# VI = 6? Right?



## Slap Happy (Jul 13, 2022)

Took me a while to figure out what the Roman numeral “6” was about. OK, I’ll admit it - I’ve been ignoring computer DAWs, synths, and libraries since the mid 90’s. The computer-based stuff was so slow and cumbersome back then compared to workstations (mine was Ensoniq SD-1). So now I have more keyboards and sound modules than I can use (been selling off some of that gear), but my addiction to new sounds prompted me to do some internet resesrch on Omnisphere 2, again. That’s how I discovered VI-Control. 

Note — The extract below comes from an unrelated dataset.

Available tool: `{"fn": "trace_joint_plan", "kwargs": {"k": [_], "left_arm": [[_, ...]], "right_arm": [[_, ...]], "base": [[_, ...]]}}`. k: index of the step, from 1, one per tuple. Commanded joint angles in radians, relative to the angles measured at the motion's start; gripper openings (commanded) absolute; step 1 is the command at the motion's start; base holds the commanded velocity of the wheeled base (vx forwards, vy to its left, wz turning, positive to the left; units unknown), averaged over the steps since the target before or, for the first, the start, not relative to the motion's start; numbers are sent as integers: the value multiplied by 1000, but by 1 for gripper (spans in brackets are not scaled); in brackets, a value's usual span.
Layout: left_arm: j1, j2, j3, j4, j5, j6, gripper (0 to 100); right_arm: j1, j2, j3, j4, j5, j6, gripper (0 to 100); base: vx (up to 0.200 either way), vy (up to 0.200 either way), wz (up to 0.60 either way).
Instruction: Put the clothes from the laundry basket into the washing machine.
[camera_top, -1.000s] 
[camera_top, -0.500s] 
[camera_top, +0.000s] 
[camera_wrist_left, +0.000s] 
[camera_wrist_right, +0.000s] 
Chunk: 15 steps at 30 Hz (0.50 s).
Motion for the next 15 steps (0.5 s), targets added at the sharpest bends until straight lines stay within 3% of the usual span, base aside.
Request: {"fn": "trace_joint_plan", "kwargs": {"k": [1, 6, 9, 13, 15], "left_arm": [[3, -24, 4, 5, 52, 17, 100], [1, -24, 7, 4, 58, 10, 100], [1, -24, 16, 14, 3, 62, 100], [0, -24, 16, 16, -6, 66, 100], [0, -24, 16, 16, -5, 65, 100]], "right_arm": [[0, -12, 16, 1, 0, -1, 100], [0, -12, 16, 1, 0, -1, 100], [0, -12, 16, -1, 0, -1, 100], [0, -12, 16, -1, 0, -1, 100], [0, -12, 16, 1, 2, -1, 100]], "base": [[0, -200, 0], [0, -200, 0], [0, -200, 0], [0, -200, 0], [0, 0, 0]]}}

By way of intro, I got into music in the mid 90’s, got busy with work, girlfriend/wife, and life, which prompted a decade away from music, then I stumbled back into music with the iOS platform. I am a devotee of NS2 (and a moderator on their forum) and I’m developing a home studio that includes iPads, PC laptop, and a bunch of hardware. I’m currently super busy moving (from CA to OR), so progress will be slow on the home studio. I occassionally post a track to SoundCloud, but I haven’t released anything commercially, so nobody here has ever heard of me. 

I’m looking forward to exploring this forum, but I’m not planning to post that much. I read the forum guidlines. For now just looking for some tips, like will my laptop explode if I try to load Omnisphere 2.8 on it? Should I stock up on canned air in case the planet runs out of air?


----------



## doctoremmet (Jul 13, 2022)

You could buy all remaining existing Omnisphere licenses, and have a more exclusive sound design / synth experience!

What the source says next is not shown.